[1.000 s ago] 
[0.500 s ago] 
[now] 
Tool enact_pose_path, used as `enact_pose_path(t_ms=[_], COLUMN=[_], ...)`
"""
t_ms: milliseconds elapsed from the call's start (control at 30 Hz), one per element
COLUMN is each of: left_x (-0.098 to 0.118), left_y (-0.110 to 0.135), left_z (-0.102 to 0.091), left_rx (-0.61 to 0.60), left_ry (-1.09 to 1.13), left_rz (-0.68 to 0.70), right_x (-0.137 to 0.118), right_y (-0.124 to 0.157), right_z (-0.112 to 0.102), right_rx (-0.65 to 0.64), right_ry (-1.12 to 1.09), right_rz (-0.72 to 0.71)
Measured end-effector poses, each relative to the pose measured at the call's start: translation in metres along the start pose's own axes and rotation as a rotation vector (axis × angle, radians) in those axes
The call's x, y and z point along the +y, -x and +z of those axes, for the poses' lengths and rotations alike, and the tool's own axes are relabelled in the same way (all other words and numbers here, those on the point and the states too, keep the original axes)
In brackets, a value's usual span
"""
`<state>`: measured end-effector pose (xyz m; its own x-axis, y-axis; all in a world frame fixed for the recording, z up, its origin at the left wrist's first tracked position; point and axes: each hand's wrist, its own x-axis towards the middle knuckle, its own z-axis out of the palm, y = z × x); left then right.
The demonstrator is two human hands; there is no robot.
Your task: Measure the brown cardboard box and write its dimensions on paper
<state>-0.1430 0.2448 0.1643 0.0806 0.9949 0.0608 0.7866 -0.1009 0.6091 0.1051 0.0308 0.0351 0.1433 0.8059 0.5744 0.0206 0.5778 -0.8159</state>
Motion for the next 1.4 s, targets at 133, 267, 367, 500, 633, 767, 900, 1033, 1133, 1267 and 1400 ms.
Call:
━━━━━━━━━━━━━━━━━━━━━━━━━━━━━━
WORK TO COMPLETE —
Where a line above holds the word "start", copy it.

TASK OUTPUT —
t_ms: milliseconds elapsed from the call's start (control at 30 Hz), one per element
Measured end-effector poses, each relative to the pose measured at the call's start: translation in metres along the start pose's own axes and rotation as a rotation vector (axis × angle, radians) in those axes

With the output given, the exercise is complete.